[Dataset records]
-=-=-=-=-

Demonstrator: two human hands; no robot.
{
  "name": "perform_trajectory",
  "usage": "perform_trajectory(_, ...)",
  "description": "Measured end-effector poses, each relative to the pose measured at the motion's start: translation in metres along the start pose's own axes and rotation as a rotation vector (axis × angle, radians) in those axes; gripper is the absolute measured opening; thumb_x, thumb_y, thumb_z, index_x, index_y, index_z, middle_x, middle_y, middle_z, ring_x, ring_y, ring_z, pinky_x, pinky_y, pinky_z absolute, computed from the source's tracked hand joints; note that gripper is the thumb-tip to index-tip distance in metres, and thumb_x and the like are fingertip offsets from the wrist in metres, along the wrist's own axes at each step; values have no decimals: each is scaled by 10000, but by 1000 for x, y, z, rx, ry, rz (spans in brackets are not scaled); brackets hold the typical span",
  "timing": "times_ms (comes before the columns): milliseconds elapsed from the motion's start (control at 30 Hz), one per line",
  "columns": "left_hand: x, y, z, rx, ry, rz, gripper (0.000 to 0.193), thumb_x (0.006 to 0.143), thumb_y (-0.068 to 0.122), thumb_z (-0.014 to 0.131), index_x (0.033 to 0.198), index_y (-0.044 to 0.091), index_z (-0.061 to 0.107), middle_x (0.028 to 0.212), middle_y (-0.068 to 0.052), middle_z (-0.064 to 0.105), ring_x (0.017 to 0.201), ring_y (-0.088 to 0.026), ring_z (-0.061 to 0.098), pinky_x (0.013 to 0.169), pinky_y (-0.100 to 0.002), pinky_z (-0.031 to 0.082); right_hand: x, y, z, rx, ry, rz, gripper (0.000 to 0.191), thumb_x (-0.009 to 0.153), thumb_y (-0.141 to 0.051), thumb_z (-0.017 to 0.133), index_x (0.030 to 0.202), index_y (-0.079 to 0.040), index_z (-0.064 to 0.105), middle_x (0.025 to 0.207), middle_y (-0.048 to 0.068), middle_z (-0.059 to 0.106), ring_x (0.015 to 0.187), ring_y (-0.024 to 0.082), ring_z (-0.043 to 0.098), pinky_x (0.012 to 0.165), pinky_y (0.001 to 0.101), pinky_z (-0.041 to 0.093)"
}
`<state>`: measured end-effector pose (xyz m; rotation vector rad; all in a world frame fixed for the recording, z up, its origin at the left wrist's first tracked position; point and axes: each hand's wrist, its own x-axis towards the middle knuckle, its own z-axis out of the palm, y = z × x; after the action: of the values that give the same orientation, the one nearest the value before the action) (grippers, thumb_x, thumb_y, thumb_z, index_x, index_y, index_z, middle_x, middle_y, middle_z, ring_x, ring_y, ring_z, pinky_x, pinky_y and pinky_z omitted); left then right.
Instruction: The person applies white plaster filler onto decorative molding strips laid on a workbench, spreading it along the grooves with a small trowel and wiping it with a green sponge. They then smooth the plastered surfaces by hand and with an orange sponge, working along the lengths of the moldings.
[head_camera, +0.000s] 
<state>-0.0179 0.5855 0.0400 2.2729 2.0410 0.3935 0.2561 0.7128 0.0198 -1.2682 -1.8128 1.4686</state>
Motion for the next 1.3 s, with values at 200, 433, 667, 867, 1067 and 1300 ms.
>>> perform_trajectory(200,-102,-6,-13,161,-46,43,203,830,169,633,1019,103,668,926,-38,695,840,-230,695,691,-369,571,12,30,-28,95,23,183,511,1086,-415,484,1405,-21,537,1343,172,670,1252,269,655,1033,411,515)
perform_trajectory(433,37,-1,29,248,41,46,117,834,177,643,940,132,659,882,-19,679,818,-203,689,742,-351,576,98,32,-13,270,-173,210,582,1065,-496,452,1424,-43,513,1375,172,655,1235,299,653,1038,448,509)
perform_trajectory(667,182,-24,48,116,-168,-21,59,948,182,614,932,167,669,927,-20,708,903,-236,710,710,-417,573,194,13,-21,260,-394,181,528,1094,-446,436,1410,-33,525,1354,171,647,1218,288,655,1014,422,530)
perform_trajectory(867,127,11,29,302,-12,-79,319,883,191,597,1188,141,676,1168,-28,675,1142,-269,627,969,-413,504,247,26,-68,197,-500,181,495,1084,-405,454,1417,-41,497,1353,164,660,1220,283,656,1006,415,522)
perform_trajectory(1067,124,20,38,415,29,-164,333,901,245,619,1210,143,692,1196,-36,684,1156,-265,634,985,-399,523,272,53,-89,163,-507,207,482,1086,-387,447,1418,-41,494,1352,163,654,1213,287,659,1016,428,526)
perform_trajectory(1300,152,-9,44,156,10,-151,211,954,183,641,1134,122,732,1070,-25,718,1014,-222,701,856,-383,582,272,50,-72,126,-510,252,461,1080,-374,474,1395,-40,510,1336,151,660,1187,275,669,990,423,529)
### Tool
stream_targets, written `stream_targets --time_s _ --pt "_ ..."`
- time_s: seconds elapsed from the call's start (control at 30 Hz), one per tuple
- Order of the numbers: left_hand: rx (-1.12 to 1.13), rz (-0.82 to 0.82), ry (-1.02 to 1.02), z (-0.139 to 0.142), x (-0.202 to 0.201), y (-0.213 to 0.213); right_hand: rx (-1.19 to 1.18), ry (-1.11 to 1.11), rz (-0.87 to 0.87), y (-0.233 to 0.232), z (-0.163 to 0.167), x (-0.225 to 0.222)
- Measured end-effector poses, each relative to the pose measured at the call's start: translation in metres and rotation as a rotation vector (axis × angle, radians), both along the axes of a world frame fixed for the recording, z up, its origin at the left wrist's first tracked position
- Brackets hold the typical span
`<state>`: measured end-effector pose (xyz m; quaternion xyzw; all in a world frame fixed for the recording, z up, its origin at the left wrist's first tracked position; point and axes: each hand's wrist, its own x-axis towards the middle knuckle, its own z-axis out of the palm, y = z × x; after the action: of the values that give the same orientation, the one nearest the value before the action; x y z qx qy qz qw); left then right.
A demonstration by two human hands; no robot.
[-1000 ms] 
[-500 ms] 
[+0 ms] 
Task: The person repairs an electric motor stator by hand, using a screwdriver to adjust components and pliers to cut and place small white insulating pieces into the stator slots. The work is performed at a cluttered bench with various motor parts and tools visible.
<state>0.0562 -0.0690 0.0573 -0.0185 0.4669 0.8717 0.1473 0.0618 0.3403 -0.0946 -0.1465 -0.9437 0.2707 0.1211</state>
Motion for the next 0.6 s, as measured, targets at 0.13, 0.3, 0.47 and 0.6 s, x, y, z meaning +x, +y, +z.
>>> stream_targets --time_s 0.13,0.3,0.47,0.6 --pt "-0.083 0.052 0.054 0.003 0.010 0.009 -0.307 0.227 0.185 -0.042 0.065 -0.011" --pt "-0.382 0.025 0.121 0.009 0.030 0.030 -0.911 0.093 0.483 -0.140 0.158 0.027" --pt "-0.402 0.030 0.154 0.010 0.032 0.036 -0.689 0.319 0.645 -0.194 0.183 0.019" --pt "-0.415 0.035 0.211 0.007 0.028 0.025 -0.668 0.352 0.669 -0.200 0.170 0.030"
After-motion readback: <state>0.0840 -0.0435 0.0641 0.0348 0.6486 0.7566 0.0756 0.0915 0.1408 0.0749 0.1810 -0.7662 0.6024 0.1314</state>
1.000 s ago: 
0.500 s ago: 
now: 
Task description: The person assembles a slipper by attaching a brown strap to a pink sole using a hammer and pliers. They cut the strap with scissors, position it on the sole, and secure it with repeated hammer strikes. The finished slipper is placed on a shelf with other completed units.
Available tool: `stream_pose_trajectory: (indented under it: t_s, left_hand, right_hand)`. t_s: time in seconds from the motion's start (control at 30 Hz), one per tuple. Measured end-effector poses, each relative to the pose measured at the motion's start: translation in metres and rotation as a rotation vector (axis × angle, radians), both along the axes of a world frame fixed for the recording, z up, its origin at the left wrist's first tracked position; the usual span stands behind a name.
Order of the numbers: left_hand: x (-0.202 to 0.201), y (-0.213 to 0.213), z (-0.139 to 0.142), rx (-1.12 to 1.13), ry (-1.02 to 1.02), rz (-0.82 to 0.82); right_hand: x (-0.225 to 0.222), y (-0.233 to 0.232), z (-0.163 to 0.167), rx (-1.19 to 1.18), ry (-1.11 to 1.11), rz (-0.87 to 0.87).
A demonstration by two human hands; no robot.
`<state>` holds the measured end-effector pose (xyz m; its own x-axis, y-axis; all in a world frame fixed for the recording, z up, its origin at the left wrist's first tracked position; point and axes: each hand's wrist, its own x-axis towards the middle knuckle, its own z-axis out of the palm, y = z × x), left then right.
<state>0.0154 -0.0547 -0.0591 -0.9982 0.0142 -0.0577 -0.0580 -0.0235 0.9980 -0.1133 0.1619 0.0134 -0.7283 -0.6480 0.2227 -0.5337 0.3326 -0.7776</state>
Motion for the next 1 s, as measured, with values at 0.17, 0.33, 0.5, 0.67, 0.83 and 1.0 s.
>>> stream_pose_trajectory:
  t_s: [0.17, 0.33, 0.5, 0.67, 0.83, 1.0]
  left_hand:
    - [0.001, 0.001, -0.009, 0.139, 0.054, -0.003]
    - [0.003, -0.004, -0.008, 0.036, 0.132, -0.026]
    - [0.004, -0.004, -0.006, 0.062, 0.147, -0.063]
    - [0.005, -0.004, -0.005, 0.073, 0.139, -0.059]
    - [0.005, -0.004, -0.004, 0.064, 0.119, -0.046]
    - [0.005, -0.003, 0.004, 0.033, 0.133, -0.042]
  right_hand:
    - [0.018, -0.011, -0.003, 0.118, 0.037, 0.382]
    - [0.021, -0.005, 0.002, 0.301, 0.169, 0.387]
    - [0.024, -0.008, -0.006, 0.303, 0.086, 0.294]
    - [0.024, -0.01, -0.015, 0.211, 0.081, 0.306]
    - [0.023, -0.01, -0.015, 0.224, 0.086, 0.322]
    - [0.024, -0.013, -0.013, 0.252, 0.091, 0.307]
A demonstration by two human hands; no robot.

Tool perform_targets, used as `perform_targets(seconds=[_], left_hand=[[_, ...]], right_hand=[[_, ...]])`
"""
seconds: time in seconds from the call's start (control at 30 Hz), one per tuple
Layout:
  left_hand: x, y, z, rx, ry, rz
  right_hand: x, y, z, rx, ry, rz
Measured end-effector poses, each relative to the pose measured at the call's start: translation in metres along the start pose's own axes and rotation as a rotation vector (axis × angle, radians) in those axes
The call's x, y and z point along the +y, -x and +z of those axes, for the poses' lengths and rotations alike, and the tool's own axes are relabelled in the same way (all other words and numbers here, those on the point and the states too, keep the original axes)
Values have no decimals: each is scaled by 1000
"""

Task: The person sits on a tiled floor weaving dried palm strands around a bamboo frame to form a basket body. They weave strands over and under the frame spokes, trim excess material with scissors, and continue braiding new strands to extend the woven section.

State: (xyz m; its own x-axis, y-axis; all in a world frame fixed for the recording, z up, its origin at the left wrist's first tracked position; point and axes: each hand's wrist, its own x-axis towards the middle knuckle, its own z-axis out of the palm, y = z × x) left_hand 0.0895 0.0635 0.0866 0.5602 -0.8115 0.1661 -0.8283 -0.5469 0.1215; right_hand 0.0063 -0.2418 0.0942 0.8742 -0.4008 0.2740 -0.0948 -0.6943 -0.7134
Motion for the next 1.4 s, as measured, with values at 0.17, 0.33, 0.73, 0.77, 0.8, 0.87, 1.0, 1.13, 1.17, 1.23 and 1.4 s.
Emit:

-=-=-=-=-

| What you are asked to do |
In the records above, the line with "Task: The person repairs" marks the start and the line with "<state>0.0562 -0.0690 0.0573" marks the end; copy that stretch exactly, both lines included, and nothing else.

| Completed task |
Task: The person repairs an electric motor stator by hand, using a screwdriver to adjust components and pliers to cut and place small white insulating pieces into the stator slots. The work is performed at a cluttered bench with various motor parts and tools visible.
<state>0.0562 -0.0690 0.0573 -0.0185 0.4669 0.8717 0.1473 0.0618 0.3403 -0.0946 -0.1465 -0.9437 0.2707 0.1211</state>

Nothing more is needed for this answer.